Let’s take a look at some key considerations to keep in mind as your work to ensure your audit process is both compliant and resilient in an evolving regulatory landscape.
1. Reassess inherent and material misstatement risks
When tax and legislative changes occur, one of the primary considerations for auditors is to revisit the audit’s risk assessment. Tax law changes can introduce new complexities and alter financial positions, requiring a reevaluation of the inherent risks and the risk of material misstatement.
In particular, auditors should look for:
New significant risks. Legislative changes can introduce complexities that weren’t previously material, leading to potential misstatements. Be sure to identify any areas where tax changes might significantly impact financial statements.
Risk of non-compliance. New tax laws may also impose requirements or deadlines that clients aren’t fully prepared for, leading to potential penalties or liabilities that can affect their financial position. Ensure compliance risk is incorporated into your audit assessments to avoid surprises.
2. Evaluate significant estimates
Tax changes often impact accounting estimates, particularly deferred tax assets, uncertain tax positions, and potential tax credits. These estimates require an understanding of how new laws will influence the realization and measurement of tax-related accounts.
Deferred tax assets and liabilities. Shifts in tax rates can impact the valuation of deferred tax assets and liabilities. Be sure to assess whether deferred tax balances require adjustments, as new tax rates may increase or decrease their value.
Uncertain tax positions. Changes in tax laws can raise questions about how certain positions will be treated under the new regulations. Auditors should evaluate any potential adjustments in how uncertain tax positions are recognized, measured, and disclosed.
Remember to work closely to understand the assumptions and judgment areas related to these estimates, ensuring they reflect the most recent tax law interpretations.
3. Disclosure requirements for tax rate changes
When tax laws change, disclosure requirements often follow suit. Entities may need to disclose how new tax rates or laws will affect their financial position and future tax obligations.
Disclosure of tax rate impacts. If there are notable changes in tax rates, companies may be required to disclose the expected impact on deferred tax balances. As an auditor, you must ensure that such disclosures are made accurately and in accordance with accounting standards.
Future tax obligations. For some entities, changes in tax law may lead to increased or decreased tax liabilities in the coming periods. Confirm that your clients include these forward-looking considerations, especially if there are substantial tax rate impacts on earnings or cash flow.
Remember: As an auditor, you play a key role in verifying that disclosures are both accurate and complete. These disclosures provide stakeholders with critical information on how legislative changes may affect the company’s future financial health.
4. Consider a tax specialist to help manage complexity
Legislative changes often result in tax complexity that requires specialized knowledge beyond the typical scope of an audit team. With complex tax treatments, it’s wise to engage a tax specialist to support the engagement.
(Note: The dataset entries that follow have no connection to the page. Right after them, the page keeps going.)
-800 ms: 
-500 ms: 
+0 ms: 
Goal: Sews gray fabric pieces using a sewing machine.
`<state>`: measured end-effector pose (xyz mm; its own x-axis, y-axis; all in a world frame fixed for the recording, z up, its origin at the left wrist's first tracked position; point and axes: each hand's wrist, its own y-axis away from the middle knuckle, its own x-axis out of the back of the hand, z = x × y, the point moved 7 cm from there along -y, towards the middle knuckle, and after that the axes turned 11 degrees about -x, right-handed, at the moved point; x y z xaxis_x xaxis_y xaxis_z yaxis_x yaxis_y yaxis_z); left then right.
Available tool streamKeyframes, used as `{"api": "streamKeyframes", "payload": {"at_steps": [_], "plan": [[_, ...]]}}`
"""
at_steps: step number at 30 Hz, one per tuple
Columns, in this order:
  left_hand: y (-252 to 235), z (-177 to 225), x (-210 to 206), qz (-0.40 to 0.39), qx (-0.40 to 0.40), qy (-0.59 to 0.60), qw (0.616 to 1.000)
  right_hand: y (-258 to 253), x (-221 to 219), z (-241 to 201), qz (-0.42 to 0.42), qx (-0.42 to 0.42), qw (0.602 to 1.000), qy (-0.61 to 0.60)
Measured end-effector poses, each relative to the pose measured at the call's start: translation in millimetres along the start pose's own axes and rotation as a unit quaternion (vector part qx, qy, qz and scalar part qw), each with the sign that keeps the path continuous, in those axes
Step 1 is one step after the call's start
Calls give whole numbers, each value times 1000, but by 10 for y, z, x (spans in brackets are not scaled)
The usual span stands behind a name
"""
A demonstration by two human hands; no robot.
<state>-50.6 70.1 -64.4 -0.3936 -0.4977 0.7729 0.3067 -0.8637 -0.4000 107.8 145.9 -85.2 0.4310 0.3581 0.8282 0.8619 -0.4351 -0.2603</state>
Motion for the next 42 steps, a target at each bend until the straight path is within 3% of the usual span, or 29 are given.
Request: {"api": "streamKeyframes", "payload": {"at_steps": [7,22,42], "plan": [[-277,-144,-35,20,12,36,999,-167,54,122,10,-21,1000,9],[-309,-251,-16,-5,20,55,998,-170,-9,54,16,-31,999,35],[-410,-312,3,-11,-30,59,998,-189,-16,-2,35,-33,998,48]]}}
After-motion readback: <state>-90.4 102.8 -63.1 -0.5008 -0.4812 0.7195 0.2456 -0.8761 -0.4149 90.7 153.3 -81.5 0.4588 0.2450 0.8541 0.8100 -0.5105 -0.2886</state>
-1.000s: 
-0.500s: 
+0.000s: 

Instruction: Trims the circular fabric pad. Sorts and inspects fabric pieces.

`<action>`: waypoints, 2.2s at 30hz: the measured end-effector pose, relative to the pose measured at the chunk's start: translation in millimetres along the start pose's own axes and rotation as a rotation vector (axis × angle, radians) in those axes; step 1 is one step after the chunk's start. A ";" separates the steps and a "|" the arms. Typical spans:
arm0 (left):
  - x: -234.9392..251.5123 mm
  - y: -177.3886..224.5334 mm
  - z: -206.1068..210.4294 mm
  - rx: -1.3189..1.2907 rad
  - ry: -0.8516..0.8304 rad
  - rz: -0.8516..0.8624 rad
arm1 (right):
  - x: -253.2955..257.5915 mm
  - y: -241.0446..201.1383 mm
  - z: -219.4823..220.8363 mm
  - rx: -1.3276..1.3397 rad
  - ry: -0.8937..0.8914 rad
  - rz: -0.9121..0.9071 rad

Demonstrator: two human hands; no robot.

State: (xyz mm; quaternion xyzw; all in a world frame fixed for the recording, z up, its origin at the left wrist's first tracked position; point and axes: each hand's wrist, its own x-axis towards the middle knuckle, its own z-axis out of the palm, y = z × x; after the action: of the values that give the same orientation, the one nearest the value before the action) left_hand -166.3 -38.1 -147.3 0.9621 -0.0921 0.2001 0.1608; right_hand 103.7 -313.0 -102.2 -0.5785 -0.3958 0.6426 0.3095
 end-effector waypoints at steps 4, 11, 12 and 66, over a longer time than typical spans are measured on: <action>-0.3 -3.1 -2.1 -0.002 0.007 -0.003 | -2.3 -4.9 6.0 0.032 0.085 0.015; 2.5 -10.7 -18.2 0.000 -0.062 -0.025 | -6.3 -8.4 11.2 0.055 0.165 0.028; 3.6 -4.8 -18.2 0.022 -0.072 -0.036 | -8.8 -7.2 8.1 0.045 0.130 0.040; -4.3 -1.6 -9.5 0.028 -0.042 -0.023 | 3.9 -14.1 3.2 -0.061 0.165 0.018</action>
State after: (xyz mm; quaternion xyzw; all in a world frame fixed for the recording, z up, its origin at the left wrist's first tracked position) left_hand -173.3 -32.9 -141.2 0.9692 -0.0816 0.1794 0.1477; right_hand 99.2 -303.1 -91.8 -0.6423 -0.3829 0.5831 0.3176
Evaluate complex tax areas. Changes may affect how certain transactions, like mergers and acquisitions or cross-border activities, are taxed. Having a specialist on board can provide insights into specific transactions or structures, ensuring they are accounted for correctly under the new legislation.
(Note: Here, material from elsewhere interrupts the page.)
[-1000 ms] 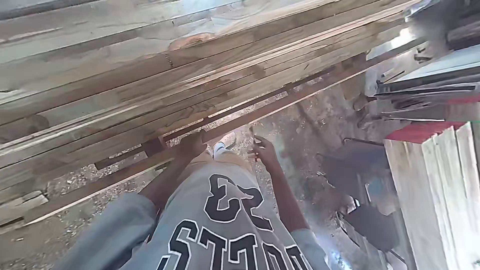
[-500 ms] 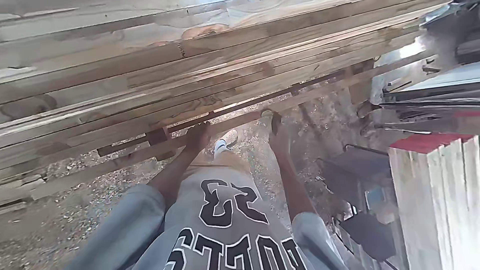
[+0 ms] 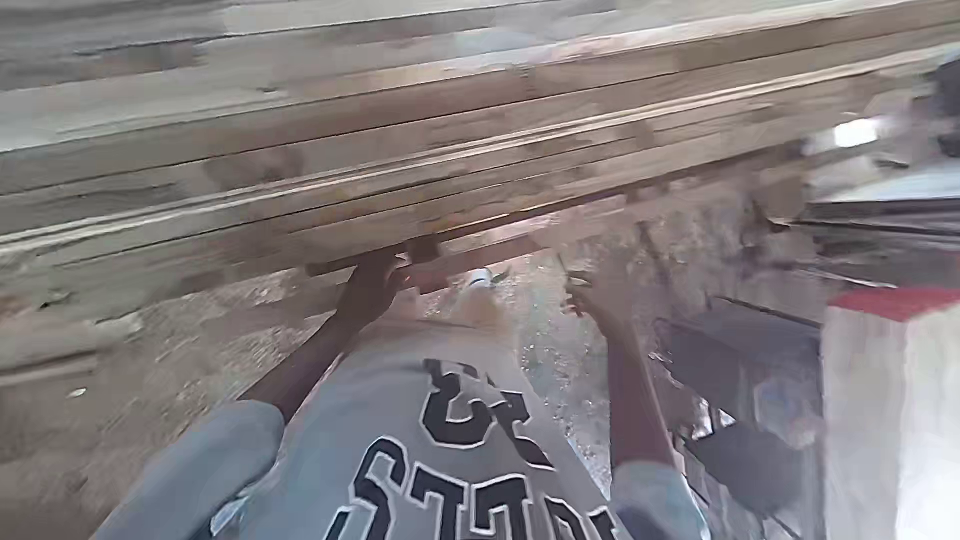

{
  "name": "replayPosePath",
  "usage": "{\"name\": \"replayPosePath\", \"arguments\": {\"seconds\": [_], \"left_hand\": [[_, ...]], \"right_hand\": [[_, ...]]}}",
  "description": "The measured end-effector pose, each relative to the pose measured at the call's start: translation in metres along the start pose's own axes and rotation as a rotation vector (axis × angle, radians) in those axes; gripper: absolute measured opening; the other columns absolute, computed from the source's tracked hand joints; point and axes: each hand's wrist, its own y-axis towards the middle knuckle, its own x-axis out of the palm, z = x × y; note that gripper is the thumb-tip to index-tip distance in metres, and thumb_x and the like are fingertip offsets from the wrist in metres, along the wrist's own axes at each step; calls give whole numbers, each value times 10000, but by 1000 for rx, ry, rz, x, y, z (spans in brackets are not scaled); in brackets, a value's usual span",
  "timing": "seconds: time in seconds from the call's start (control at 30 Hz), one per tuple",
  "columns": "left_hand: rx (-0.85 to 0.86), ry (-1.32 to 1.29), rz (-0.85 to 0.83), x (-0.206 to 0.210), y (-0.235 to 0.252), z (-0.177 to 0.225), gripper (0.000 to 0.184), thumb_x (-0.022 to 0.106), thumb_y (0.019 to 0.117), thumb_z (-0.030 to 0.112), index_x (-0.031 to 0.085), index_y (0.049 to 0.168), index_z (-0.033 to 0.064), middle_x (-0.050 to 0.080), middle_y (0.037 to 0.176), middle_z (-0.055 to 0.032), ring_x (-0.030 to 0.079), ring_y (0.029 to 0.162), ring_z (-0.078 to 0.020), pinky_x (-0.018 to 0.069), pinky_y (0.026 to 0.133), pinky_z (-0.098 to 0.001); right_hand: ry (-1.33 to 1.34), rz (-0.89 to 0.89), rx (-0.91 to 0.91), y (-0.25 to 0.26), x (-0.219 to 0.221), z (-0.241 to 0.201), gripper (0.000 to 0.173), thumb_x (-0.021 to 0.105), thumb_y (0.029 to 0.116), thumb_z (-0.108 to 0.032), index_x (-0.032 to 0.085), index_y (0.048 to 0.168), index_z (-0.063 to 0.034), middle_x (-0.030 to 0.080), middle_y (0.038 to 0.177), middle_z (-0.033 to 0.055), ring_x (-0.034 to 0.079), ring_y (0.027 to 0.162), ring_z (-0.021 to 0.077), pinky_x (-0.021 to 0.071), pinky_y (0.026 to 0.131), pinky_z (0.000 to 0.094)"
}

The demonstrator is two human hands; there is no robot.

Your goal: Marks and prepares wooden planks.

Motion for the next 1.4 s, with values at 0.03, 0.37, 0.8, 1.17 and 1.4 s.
{"name": "replayPosePath", "arguments": {"seconds": [0.03,0.37,0.8,1.17,1.4], "left_hand": [[-156,2,-38,-22,-24,-27,413,580,1020,433,688,1270,122,685,1267,-138,632,1226,-317,481,1070,-575],[-277,29,-369,-127,-136,-204,517,596,1025,478,635,1364,90,644,1370,-155,587,1315,-324,415,1135,-584],[-354,-59,-666,-127,-115,-223,479,574,1040,458,676,1237,34,728,1015,-185,710,897,-326,556,884,-570],[-140,-98,-530,-116,-129,-234,487,661,1003,420,673,1281,19,685,1235,-233,643,1196,-374,450,1084,-596],[-281,-501,-788,-112,-121,-251,486,669,1008,354,575,1354,26,739,979,-162,734,759,-268,630,724,-438]], "right_hand": [[120,3,-24,-9,22,11,419,575,1035,-107,520,1439,-14,681,1105,213,725,767,240,632,671,384],[328,-17,-432,-74,243,45,512,546,1011,-85,445,1504,12,643,1256,181,745,831,211,658,658,363],[-145,190,-712,-91,363,38,430,566,1018,-127,567,1437,-30,605,1305,268,683,1061,341,597,884,446],[-119,396,-693,-111,443,28,447,582,1009,-109,559,1449,-33,603,1309,283,690,1038,400,590,879,513],[-253,460,-570,-106,458,-9,523,567,1022,-102,470,1536,-105,566,1347,283,688,1018,411,593,868,518]]}}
Avoid misinterpretation of tax codes. Tax specialists can help interpret nuanced changes to the tax code, ensuring that both the client and the audit team fully understand how new tax laws apply to their unique circumstances.
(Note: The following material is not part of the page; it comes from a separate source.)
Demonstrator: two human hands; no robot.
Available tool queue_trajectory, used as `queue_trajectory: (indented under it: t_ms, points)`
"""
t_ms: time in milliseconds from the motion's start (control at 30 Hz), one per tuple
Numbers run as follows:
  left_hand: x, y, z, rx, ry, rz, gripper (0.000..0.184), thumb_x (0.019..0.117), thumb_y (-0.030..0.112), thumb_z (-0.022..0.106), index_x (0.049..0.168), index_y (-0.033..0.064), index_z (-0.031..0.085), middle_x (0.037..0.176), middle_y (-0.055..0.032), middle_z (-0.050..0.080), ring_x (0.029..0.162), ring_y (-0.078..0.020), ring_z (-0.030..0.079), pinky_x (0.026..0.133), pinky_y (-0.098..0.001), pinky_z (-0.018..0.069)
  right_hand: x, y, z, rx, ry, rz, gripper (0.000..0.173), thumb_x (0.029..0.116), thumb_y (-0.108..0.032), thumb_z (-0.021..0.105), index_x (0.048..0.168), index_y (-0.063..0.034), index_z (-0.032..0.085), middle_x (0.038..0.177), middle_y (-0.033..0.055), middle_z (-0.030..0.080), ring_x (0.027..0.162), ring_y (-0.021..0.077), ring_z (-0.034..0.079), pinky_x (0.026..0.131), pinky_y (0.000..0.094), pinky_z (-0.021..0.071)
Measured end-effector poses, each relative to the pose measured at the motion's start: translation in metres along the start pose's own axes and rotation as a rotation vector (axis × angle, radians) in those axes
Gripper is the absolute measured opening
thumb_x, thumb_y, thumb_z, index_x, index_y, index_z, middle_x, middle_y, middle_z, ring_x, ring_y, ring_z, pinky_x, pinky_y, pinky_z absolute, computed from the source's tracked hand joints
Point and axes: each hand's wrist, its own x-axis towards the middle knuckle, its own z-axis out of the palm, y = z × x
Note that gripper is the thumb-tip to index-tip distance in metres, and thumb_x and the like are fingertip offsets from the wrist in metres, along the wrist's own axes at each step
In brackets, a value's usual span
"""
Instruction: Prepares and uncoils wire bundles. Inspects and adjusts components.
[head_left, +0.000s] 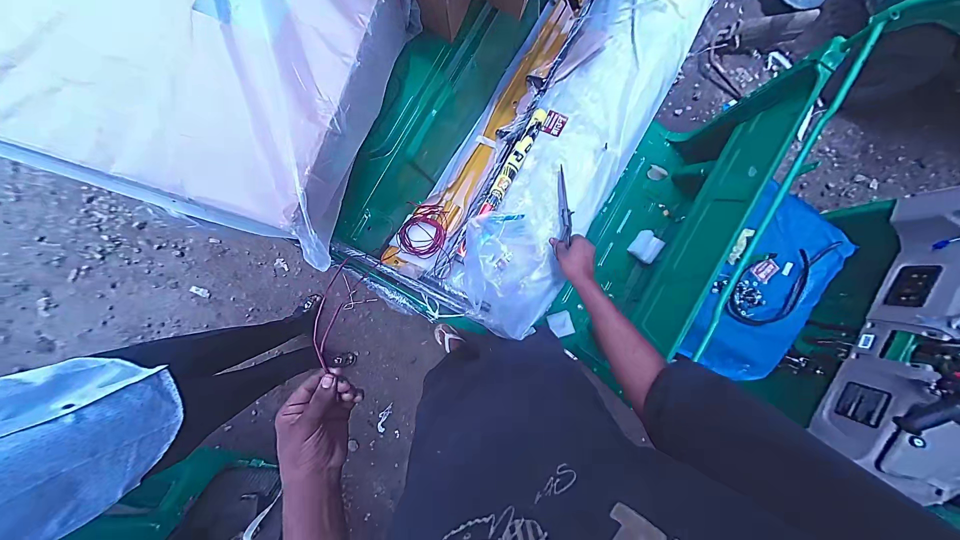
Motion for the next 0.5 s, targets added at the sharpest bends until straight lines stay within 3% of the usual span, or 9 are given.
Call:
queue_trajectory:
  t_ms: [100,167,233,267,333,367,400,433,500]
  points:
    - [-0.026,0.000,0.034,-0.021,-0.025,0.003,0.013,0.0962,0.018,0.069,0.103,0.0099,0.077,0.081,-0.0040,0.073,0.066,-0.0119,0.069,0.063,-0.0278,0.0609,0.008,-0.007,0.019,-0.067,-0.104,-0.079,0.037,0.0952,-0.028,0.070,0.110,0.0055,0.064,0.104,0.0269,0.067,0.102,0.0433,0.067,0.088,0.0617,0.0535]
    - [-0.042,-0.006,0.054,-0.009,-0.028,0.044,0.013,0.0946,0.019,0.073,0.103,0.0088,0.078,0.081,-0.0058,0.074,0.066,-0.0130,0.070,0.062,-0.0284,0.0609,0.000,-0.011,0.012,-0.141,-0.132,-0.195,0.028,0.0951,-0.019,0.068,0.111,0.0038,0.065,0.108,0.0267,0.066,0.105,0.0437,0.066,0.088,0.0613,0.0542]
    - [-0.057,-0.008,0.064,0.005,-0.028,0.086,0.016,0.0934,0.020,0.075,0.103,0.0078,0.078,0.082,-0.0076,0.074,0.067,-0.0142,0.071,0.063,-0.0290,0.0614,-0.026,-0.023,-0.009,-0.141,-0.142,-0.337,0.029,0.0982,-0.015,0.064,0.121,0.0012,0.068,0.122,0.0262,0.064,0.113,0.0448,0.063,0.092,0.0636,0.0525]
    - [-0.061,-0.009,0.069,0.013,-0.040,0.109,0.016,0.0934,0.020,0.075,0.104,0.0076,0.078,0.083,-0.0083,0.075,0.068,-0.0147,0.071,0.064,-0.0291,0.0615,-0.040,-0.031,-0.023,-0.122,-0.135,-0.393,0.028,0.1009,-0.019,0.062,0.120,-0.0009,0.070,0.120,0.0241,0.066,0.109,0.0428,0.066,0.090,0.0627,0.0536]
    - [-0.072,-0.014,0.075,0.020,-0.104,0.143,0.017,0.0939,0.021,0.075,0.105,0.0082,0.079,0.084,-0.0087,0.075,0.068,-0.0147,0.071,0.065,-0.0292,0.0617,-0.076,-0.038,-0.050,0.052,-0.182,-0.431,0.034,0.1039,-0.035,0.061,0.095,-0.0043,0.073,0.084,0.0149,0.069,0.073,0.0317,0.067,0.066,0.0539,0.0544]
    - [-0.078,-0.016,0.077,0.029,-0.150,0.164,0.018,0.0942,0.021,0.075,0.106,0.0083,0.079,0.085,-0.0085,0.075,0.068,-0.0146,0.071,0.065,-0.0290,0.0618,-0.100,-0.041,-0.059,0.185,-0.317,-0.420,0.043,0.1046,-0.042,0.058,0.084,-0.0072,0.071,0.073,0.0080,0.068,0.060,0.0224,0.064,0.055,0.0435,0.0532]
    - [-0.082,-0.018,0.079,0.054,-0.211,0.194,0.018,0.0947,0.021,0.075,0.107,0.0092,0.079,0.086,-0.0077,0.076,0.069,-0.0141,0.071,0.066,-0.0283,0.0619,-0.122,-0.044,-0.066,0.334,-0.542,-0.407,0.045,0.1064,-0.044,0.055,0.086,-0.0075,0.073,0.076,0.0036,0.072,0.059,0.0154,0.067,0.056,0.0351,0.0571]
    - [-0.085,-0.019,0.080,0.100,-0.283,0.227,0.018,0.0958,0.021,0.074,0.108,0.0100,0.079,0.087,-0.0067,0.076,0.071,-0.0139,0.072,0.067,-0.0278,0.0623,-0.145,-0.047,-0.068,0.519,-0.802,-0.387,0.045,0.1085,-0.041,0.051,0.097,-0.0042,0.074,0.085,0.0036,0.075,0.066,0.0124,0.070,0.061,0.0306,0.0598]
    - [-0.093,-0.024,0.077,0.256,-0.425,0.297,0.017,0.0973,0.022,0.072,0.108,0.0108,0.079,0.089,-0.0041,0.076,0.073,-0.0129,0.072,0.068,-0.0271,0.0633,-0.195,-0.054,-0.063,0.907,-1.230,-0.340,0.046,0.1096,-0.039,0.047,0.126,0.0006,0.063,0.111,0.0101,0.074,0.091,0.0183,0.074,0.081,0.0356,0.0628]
Amidst shifting tax legislation, incorporating a tax specialist’s expertise into the engagement can improve accuracy and audit quality.
5. Harness the power of AI and cloud-based audit technology
AI-powered tax technology can help auditors quickly identify the risks that come with changing tax legislation by analyzing large volumes of data and flagging areas that could affect a client’s financial position.
Enhance your risk assessment with AI-powered analytics. Cloud-based audit technology allows audit teams to standardize and update procedures instantly, ensuring consistency across engagements. This flexibility is essential for adapting to new tax laws quickly and at scale. AI algorithms can analyze historical tax data and past client filings to identify trends and patterns, helping you assess the potential impact of new tax laws on a client’s risk profile.
Real-time risk alerts. AI-powered tax research tools embedded in audit platforms can continuously monitor regulatory updates, issuing alerts for legislative changes that might pose new risks or opportunities for misstatements. Using AI-driven insights allows auditors to proactively reassess inherent risks and plan audit adjustments more efficiently.
By enhancing risk assessment, encouraging real-time collaboration, and harnessing AI-driven compliance tools, auditors can respond to tax and regulatory changes proactively and efficiently.
Tax planning in a changing political landscape
Amidst an evolving tax landscape, audit professionals must remain informed and agile. By reassessing risks, evaluating estimates, ensuring accurate disclosures, and of course, engaging AI-powered technology, your audit team can confidently guide clients through any changes that may come their way.